(March 19, 2007: Lalibela.)Beta Qedus Gabrae'el Rufa'el:
The winding approach from the north, to the church dedicated to the archangels Gabriel and Raphael, is up an incline after crossing the River Yordanos, with the village on the east side. There is a large stone cross in the River Yordanos valley which marks the junction of tunnels that lead to Beta Qedus Gabrae'el Rufa'el and Beta Giorgis. Crossing another bridge over a rock-cut trench, the impressive facade of Beta Qedus Gabrae'el Rufa'el comes into view.
I'm sure I've muddled this up because I can't find references to it anywhere else. However, our guide said that at one time, the only access for the devout to this church was by climbing up the wall on the right hand side, above. The legend is that only the holy could successfully make the climb. And, if one fell off, what happened? Well, they would be going to "the other place"!

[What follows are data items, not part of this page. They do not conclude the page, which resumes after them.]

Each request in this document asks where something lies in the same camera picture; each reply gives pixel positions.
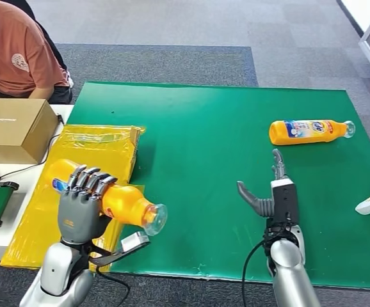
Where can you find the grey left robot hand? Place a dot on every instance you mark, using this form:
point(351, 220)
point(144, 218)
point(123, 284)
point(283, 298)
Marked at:
point(79, 216)

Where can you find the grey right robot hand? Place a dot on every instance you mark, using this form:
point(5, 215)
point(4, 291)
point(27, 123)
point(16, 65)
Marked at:
point(263, 204)

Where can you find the yellow detergent bottle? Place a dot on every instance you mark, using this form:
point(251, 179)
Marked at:
point(127, 205)
point(303, 132)

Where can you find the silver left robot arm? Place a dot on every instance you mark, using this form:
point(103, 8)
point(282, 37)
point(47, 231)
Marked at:
point(58, 277)

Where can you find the yellow plastic wrapped box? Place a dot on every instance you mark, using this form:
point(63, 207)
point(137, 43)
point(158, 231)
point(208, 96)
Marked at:
point(92, 146)

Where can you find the white side table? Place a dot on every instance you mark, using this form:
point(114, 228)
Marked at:
point(18, 186)

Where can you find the green table mat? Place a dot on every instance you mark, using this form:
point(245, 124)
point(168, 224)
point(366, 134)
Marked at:
point(211, 140)

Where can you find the brown cardboard box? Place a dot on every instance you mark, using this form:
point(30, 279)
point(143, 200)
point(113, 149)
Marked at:
point(10, 127)

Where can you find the person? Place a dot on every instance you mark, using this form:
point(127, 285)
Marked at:
point(49, 42)
point(15, 55)

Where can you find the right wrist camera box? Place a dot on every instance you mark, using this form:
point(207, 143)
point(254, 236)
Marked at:
point(285, 201)

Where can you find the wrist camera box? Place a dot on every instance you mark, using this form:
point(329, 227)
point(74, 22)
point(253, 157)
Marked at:
point(124, 250)
point(285, 201)

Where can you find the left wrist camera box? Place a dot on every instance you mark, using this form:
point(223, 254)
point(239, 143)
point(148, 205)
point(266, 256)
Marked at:
point(124, 250)

Now, a right turn takes us up to a covered gallery, the roof supported by elegant pillars. This gallery faces the northwest facade of the church across a trench 15m deep. One has to cross this trench on a third wooden bridge to reach the entrance to the church.
The church sits on a plinth excavated on three sides right down to the bottom of that 15m trench.
The facade, so elegant and exotic to me in the afternoon sunshine, has an ogee arcade with corbels formed by columns which are attached from top to bottom. The blind niches have doors in the third (above) and the sixth, with ogival windows on the wall of each of the remaining. This east doorway, the main entrance, is in Axumite style, with the square monkey heads in each corner. The west doorway opening out onto a high stone terrace is not visible in my photos and is shaped like the ogee arch and corbels of the arcade. The repetition of the ogee arch and corbels in the windows is quite pleasing to me.
I believe the stone pillars that form the railing of the bridge and the facing gallery were added during some reconstruction work and are not original. However, I think they were very thoughtfully done, and add to the overall design.
It is thought that this building was not originally a church because it has an irregular plan, with chapels that do not follow the conventional orientation of churches in Ethiopia. It might have been part of the royal palace.
From the western chapel doorway, which opens out onto a rock terrace, one has a view of the entrance gallery and bridge across the trench to the main steps and east doorway.
Passing back through the entrance gallery opposite the church, a tunnel leads into a rock chamber with a window which overlooks the east end of Beta Gabre'el. This room has this massive iron-studded door. Continuing down beyond this doorway are passages that lead to Faras Bet.
Faras Bet, means Horse House, and the legend is that this was Lalibela's stable. Or it may have been a beta lahm
, (also called Arogi Bethlehem ) for baking the eucharistic bread. The upper openings would have allowed the smoke to escape.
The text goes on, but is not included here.